Vascular endothelial growth factor (VEGF) contributes to tumor angiogenesis. The role of VEGF single nucleotide polymorphisms (SNPs) in lung cancer susceptibility and its prognosis remains inconclusive and controversial. This study was performed to investigate whether VEGF polymorphisms affect survival outcomes of patients with early stage non-small cell lung cancer (NSCLC) after surgery. Three potentially functional VEGF SNPs (rs833061T>C, rs2010963G>C, and rs3025039C>T) were genotyped. A total of 782 NSCLC patients who were treated with surgical resection were enrolled. The association of the SNPs with overall survival (OS) and disease free survival (DFS) was analyzed. In overall population, none of the three polymorphisms were significantly associated with OS or DFS. However, when the patients were stratified by tumor histology, squamous cell carcinoma (SCC) and adenocarcinoma (AC) had significantly different OS (Adjusted hazard ratio [aHR] = 0.76, 95% CI = 0.56–1.03 in SCC; aHR = 1.33, 95% CI = 0.98–1.82 in AC; P for heterogeneity = 0.01) and DFS (aHR = 0.75, 95% CI = 0.58–0.97 in SCC; aHR = 1.26, 95% CI = 1.00–1.60 in AC; P for heterogeneity = 0.004) according to the rs833061T>C genotypes. Our results suggest that the prognostic role of VEGF rs833061T>C may differ depending on tumor histology.

Graphical Abstract

Keywords: Non-Small Cell Lung Cancer, Survival, Angiogenesis, Polymorphisms, Histology

INTRODUCTION

Lung cancer is the most common cause of cancer-related mortality worldwide (1).

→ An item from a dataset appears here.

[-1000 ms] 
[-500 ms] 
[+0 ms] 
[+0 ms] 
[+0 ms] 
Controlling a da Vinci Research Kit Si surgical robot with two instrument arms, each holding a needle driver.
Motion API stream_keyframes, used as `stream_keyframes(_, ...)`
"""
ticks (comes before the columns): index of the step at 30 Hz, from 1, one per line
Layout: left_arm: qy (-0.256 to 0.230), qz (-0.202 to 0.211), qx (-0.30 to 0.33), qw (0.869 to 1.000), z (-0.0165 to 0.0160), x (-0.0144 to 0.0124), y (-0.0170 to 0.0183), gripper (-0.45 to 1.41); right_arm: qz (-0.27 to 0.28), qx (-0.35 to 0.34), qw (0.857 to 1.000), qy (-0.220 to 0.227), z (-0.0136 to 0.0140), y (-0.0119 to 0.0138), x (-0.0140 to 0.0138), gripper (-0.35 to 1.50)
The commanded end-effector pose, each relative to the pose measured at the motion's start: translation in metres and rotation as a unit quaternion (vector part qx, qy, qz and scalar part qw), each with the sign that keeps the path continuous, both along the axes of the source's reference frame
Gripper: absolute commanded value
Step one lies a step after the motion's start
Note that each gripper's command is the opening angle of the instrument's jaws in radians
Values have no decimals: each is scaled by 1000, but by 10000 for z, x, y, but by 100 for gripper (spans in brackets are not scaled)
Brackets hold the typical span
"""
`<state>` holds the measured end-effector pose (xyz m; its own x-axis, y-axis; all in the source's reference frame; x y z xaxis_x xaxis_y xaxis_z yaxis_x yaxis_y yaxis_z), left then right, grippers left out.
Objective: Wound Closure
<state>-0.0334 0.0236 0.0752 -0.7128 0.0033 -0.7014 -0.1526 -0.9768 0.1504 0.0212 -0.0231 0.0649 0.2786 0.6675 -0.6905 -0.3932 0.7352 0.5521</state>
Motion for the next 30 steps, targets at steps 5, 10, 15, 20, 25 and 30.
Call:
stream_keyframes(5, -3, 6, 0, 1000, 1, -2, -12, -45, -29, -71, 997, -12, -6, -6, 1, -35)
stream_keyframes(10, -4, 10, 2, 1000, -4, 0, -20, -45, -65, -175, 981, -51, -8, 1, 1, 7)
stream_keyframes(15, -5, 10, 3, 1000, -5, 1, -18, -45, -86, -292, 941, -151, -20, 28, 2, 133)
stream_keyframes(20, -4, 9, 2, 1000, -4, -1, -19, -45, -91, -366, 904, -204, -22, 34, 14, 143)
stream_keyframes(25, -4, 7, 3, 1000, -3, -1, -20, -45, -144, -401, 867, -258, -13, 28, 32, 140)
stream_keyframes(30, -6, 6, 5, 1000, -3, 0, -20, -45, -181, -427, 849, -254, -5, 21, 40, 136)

The best available prognostic index for non-small cell lung cancer (NSCLC) is the TNM staging. However, there are wide variations in prognosis within the same stage group. This indicates that other factors may account for prognostic heterogeneity.

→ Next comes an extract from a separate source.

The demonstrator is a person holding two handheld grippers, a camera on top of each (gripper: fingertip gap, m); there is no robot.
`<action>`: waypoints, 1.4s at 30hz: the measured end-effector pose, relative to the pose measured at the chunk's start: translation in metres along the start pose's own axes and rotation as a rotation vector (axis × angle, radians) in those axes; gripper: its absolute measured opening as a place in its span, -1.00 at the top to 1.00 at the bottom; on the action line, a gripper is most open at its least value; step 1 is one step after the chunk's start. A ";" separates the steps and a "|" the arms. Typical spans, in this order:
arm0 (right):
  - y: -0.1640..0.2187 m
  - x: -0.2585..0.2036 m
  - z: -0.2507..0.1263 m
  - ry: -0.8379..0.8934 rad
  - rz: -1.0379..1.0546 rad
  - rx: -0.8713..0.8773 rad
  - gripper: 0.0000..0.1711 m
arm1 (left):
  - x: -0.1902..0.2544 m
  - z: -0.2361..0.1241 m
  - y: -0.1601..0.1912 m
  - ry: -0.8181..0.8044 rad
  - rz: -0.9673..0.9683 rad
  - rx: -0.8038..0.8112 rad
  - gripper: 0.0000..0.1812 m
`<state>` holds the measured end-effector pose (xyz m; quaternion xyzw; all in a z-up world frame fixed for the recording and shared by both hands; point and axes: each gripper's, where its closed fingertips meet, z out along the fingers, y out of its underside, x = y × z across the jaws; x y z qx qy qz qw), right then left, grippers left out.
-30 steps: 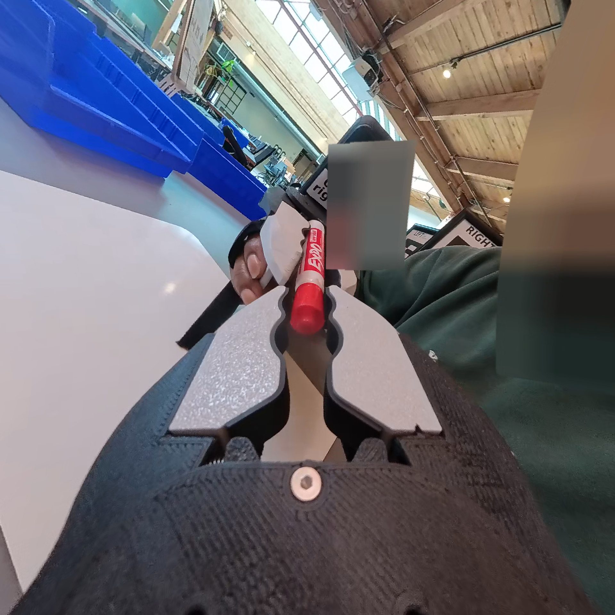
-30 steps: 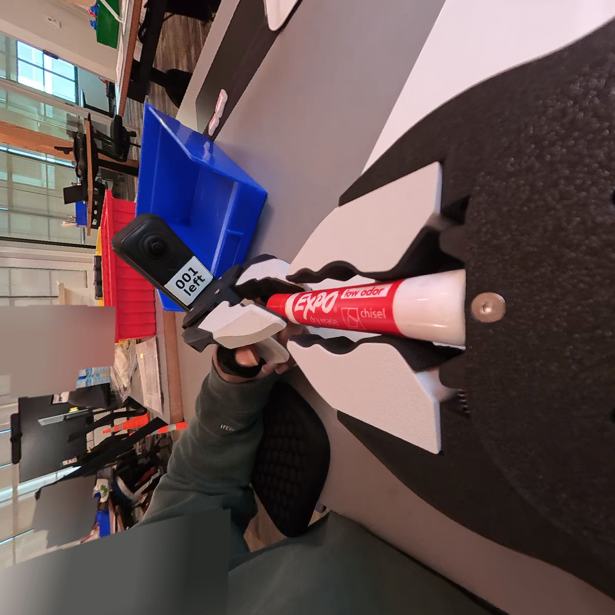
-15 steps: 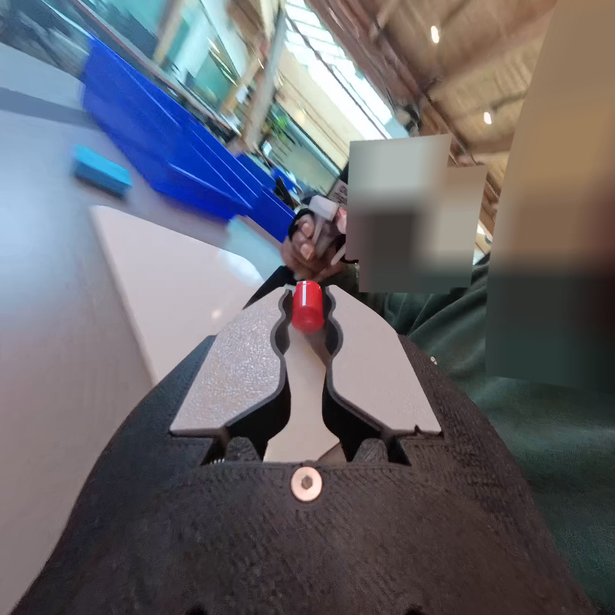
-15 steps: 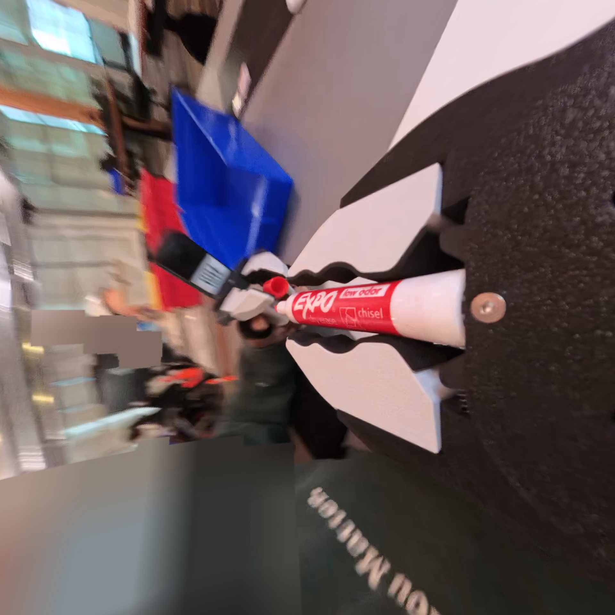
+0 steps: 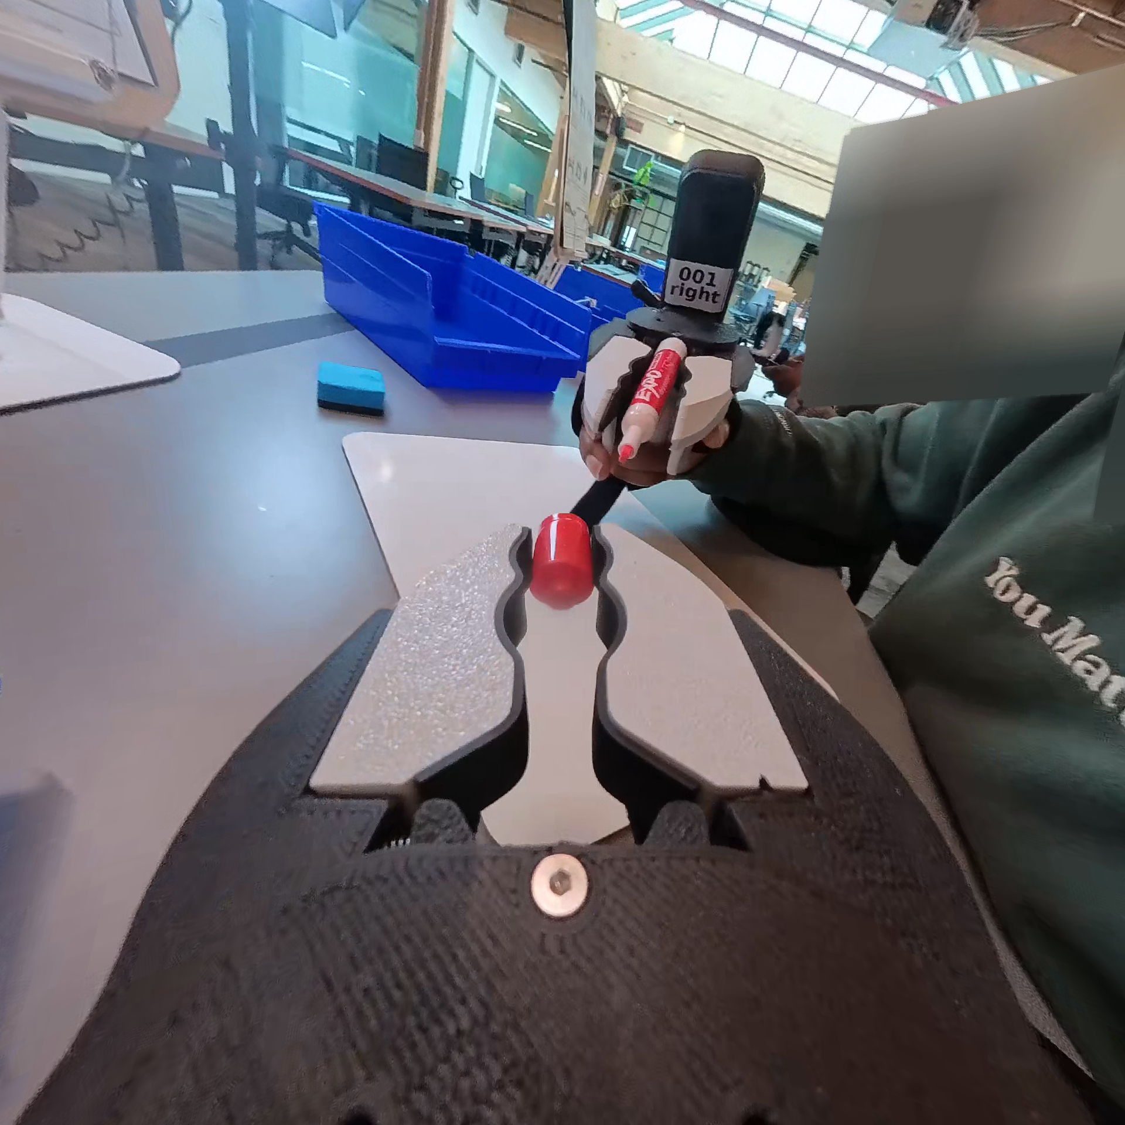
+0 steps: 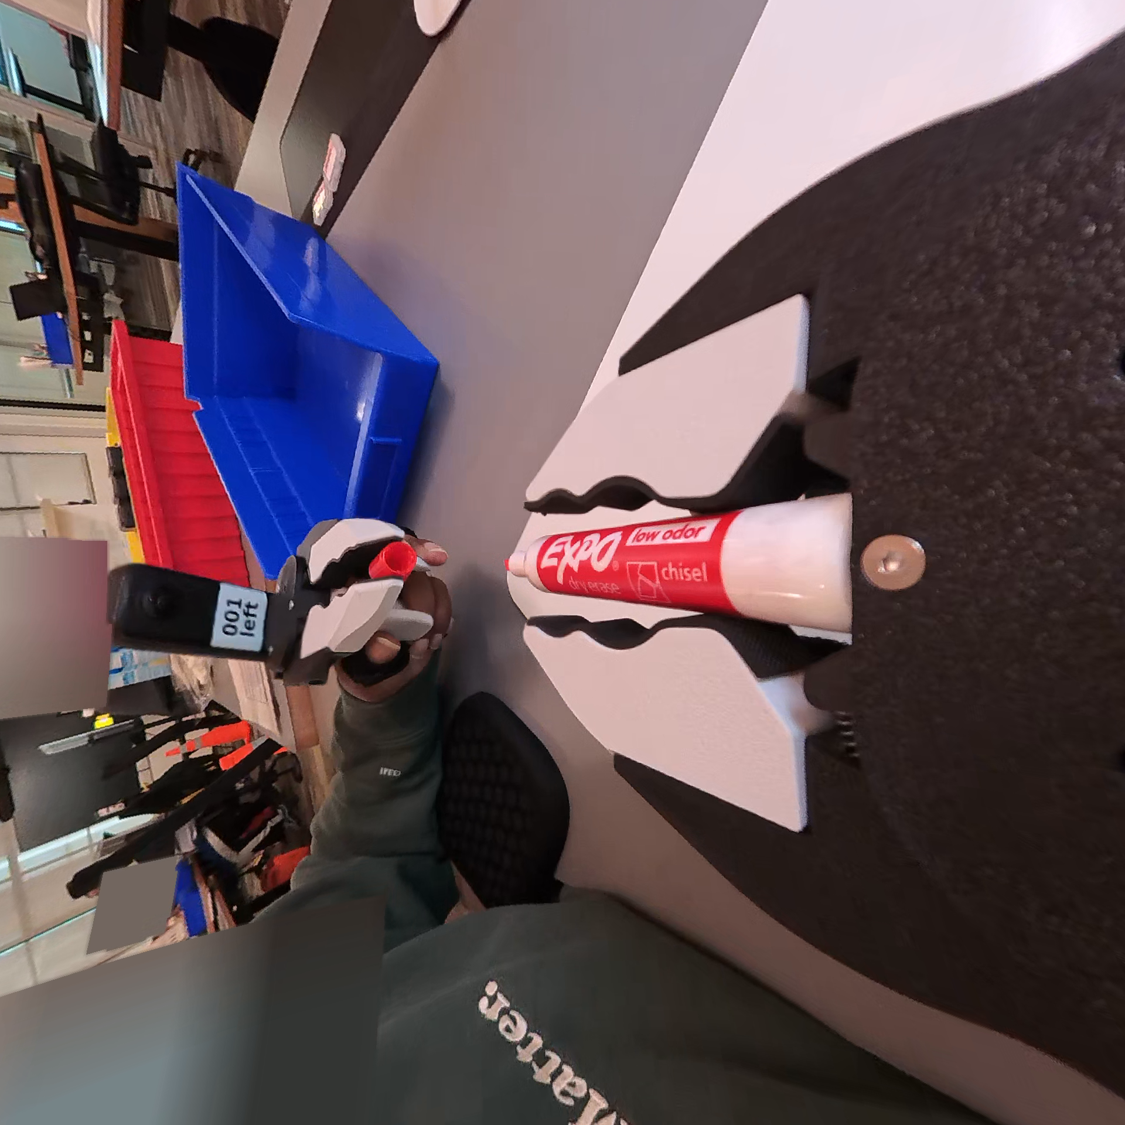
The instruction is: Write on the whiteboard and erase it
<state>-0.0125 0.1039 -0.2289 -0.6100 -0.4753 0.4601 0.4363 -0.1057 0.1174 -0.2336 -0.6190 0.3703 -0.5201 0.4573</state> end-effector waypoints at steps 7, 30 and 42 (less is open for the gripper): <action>0.009 -0.002 0.005 0.027 -0.037 -0.058 0.61 | -0.007 0.000 0.007 -0.098 0.137 -0.053 0.79; 0.067 -0.017 0.073 -0.085 -0.026 -0.752 0.61 | -0.013 -0.045 0.031 -0.152 0.324 -0.170 0.79; 0.070 -0.009 0.077 -0.034 0.008 -0.923 0.61 | -0.014 -0.058 0.037 -0.133 0.340 -0.205 0.79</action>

Angiogenesis is crucial for development, growth, and metastasis of tumors and a variety of growth factors have been shown to stimulate tumor angiogenesis (2). Among them, vascular endothelial growth factor (VEGF) is the most important mediator of angiogenesis. High VEGF expression has been associated with poor prognosis in many cancers (3 4 5). In NSCLC, higher VEGF expression was reported in tumor tissue than their adjacent normal lung tissue (6 7), and high VEGF expression has been closely associated with poor survival outcome after surgery (6 8 9 10). In these studies (6 7), tumoral VEGF expression level was different according to histology: adenocarcinomas (ACs) showed higher VEGF expression than squamous cell carcinomas (SCCs).

VEGF expression may be influenced by single nucleotide polymorphisms (SNPs) in VEGF gene. Several studies have reported the association between VEGF polymorphisms and survival outcomes in various carcinomas including NSCLC, and suggested that DNA sequence variations in VEGF may modulate the prognosis of tumors by altering VEGF expression (11 12 13). Among the potentially functional VEGF SNPs, the rs833061 T>C, rs2010963G>C, and rs3025039C>T are important polymorphisms located in the promotor region, 5′-untranslated region, and 3′-untranslated region, respectively, and have been most commonly investigated in relation to lung cancer prognosis (14 15 16). However, there were no clear conclusions due to inconsistent results in each study.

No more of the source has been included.